Le rationalisme n’est pas le christianisme vaincu, mais le christianisme réformé. Par ce mot, M. Lecky donne à entendre que le protestantisme a un instant joué ce rôle, mais qu’il l’a perdu, le jour où il s’est arrêté à cette insuffisante et pitoyable doctrine « que les miracles avaient cessé.» M. Lecky laisse entrevoir, — ceci n’est qu’une concession prudente faite à l’esprit de son temps et de son pays, surtout à de précieuses amitiés, — que la religion protestante, avec un Milman ou un Kingsley, peut reconquérir le terrain perdu par un Butler ou un Paley. Quoi qu’il en soit, le christianisme sera progressif ou ne sera pas. L’écrivain croit voir (il y a vingt-cinq ans, ne l’oublions pas !) les deux écoles qui discutent pour et contre les preuves historiques de la religion chrétienne, tomber dans le discrédit; il voit se dégager chaque jour le christianisme, qui n’est que Dieu reflété dans la conscience. « Les dogmes passeront; le christianisme, débarrassé de l’intolérance et de l’esprit sectaire qui l’ont longtemps défiguré, s’élevant au-dessus de la sphère des controverses, brillera dans toute sa splendeur morale et prendra sa position véritable et définitive, comme religion individuelle et non dogmatique : ce sera un idéal et non un système. » L’image qui vient de s’esquisser dans cette phrase se précise et se poétise à la fois dans un autre endroit du livre : « La vérité religieuse est le soleil : les dogmes sont les nuages qui l’obscurcissent. L’insecte qui ne vit qu’un moment peut croire que cette ombre est éternelle ; pourtant ces nuages se meuvent et varient au moindre souffle qui traverse l’atmosphère. Ils se confondent, puis se séparent pour prendre des formes et des dimensions nouvelles. A mesure que le soleil, au-dessus d’eux, croît en puissance, il les traverse et enfin les absorbe. Ils pâlissent, s’enfuient, disparaissent, et, bien au-delà de la place qu’ils ont occupée, le regard plonge et se perd dans l’infinité glorieuse. »

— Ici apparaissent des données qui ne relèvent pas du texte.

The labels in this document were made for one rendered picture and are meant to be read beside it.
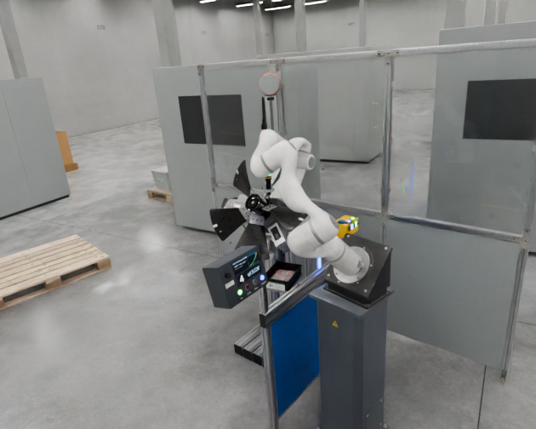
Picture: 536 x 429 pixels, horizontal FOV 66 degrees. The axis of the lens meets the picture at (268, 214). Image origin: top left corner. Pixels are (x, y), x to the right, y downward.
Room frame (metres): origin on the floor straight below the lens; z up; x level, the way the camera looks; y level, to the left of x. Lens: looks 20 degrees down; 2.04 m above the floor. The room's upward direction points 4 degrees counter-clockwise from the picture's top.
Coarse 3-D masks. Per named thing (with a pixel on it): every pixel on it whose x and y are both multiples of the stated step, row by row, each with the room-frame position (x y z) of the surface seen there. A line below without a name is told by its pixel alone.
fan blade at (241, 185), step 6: (240, 168) 2.71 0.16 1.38; (246, 168) 2.64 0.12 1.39; (240, 174) 2.69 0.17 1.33; (246, 174) 2.62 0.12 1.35; (234, 180) 2.76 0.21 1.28; (240, 180) 2.68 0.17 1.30; (246, 180) 2.60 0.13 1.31; (240, 186) 2.69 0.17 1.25; (246, 186) 2.60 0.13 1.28; (246, 192) 2.61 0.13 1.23
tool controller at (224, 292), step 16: (224, 256) 1.67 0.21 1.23; (240, 256) 1.62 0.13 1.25; (256, 256) 1.68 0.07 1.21; (208, 272) 1.56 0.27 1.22; (224, 272) 1.53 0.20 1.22; (240, 272) 1.59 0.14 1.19; (256, 272) 1.65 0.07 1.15; (208, 288) 1.57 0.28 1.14; (224, 288) 1.51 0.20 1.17; (240, 288) 1.56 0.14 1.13; (256, 288) 1.62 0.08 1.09; (224, 304) 1.51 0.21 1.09
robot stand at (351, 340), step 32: (320, 288) 1.84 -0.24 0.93; (320, 320) 1.76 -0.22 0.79; (352, 320) 1.62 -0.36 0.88; (384, 320) 1.74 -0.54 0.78; (320, 352) 1.77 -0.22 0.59; (352, 352) 1.62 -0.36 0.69; (384, 352) 1.75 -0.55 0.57; (320, 384) 1.78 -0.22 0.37; (352, 384) 1.62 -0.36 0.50; (384, 384) 1.76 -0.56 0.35; (352, 416) 1.62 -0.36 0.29
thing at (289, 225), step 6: (270, 210) 2.35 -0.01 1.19; (276, 210) 2.35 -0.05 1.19; (282, 210) 2.34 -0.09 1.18; (288, 210) 2.34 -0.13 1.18; (276, 216) 2.29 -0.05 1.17; (282, 216) 2.28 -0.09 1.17; (288, 216) 2.27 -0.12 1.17; (294, 216) 2.27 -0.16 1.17; (300, 216) 2.26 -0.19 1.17; (306, 216) 2.25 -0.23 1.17; (282, 222) 2.23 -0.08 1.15; (288, 222) 2.23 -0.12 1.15; (294, 222) 2.22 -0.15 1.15; (300, 222) 2.21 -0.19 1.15; (288, 228) 2.19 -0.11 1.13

Dans son premier livre, M. Lecky avait écrit ces mots : « Jusqu’aux croisades, le christianisme a été un bienfait sans mélange, an unmixed blessing. » Les deux volumes sur l’Histoire de la morale européenne d’Auguste à Charlemagne sont le développement et la justification de cette phrase. Le rationalisme a donné au monde la liberté intellectuelle ; le christianisme lui avait apporté la loi morale : l’œuvre double de l’historien se résume en ces deux affirmations.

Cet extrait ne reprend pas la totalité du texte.